*What the task requires:*
The line containing "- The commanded" and every line after it through the end of the records: return those exactly, and nothing more.

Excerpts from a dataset

== Segment start ==

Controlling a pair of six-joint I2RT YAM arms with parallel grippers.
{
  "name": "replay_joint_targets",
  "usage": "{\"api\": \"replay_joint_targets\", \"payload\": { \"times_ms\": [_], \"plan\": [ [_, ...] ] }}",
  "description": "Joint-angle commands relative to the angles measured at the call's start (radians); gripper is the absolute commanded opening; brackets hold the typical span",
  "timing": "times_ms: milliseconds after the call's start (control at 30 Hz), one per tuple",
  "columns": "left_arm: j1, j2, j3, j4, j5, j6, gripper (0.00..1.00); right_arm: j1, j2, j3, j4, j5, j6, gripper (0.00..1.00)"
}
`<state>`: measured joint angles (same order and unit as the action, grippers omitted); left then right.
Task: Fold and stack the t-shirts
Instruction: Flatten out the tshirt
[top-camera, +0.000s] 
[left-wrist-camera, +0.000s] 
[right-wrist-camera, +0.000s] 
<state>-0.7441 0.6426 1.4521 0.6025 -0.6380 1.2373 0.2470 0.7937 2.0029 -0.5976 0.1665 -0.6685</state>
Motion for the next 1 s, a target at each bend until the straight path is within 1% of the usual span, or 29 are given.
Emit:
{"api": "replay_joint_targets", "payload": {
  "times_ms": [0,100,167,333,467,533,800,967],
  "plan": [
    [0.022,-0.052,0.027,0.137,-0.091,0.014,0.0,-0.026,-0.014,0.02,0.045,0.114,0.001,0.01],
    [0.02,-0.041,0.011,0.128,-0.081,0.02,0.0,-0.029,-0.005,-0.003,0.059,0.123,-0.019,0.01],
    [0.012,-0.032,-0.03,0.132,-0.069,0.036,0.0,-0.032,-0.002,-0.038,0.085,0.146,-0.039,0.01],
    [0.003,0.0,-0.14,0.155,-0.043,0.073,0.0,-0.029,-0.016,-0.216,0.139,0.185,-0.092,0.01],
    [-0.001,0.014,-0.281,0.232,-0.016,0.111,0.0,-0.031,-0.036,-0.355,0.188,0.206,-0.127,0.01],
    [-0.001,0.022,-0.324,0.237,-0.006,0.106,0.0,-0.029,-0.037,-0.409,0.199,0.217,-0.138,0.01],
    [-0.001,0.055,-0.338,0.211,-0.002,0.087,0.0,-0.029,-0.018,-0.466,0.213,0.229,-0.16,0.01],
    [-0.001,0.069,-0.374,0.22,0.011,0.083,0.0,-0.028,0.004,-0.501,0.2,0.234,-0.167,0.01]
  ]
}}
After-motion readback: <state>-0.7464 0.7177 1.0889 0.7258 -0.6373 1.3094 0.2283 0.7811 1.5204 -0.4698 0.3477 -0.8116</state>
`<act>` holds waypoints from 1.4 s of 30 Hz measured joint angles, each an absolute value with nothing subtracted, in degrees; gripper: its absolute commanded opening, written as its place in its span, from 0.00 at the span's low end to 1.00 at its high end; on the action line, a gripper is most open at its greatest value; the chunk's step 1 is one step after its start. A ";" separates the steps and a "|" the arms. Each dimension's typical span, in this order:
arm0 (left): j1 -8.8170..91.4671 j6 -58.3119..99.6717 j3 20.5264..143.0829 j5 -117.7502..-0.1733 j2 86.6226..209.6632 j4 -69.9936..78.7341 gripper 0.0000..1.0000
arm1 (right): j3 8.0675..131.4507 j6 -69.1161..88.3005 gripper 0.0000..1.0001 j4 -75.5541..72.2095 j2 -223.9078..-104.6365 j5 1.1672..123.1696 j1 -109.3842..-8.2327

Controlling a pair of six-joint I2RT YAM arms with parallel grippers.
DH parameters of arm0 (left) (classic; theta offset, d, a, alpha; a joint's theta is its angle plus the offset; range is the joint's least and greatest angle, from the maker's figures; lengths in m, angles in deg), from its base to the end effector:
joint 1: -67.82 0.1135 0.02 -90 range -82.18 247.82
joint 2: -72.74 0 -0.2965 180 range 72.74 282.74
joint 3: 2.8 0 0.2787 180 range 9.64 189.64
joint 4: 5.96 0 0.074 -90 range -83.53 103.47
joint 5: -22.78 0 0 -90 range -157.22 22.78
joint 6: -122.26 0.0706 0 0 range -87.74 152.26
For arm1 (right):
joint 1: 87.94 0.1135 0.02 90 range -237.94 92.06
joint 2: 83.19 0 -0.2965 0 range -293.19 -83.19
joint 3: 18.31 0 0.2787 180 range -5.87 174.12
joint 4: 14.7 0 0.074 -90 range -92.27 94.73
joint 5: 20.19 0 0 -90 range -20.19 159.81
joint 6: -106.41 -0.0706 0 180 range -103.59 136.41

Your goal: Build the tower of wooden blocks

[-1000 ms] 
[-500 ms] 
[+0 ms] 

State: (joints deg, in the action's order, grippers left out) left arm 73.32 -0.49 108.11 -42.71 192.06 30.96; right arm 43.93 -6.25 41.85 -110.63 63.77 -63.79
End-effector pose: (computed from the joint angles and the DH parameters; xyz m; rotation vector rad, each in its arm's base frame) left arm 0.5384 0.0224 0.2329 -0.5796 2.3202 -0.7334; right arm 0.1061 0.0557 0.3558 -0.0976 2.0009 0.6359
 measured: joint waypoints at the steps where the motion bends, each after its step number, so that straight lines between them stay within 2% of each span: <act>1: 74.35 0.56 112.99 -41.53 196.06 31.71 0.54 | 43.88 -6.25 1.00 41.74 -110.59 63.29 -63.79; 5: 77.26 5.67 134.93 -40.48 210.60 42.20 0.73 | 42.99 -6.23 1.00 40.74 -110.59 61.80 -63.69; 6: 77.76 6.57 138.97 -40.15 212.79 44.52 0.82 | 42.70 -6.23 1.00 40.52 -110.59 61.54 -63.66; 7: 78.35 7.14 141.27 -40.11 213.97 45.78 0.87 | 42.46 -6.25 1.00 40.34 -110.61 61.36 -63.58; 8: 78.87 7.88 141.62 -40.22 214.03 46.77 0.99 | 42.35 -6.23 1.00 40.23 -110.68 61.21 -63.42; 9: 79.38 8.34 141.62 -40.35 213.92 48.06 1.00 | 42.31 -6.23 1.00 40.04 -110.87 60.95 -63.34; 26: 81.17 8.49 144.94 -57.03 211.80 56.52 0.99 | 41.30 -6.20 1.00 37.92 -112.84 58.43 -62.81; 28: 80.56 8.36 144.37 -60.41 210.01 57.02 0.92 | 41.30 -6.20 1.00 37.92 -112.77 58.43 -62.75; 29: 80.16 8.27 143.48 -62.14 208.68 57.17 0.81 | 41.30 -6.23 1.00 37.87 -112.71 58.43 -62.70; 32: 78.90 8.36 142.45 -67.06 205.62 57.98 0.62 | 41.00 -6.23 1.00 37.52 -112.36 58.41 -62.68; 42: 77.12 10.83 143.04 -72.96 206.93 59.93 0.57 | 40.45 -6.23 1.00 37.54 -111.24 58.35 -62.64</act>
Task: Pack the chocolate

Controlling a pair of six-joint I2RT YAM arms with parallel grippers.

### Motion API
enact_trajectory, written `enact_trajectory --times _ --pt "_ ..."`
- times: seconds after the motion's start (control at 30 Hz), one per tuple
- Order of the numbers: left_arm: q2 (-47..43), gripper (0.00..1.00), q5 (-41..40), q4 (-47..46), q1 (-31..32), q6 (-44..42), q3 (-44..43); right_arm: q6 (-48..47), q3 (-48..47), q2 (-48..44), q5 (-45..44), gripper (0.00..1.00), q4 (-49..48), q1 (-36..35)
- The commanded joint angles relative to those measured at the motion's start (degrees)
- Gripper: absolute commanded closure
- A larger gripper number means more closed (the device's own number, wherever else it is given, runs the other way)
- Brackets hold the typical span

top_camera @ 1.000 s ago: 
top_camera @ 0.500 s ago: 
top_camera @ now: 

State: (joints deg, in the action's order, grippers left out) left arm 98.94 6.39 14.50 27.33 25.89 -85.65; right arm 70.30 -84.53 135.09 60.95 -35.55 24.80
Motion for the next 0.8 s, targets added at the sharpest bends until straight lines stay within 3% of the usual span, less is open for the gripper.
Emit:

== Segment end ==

*Answer space:*
- The commanded joint angles relative to those measured at the motion's start (degrees)
- Gripper: absolute commanded closure
- A larger gripper number means more closed (the device's own number, wherever else it is given, runs the other way)
- Brackets hold the typical span

top_camera @ 1.000 s ago: 
top_camera @ 0.500 s ago: 
top_camera @ now: 

State: (joints deg, in the action's order, grippers left out) left arm 98.94 6.39 14.50 27.33 25.89 -85.65; right arm 70.30 -84.53 135.09 60.95 -35.55 24.80
Motion for the next 0.8 s, targets added at the sharpest bends until straight lines stay within 3% of the usual span, less is open for the gripper.
Emit:

There's nothing left to add to the output.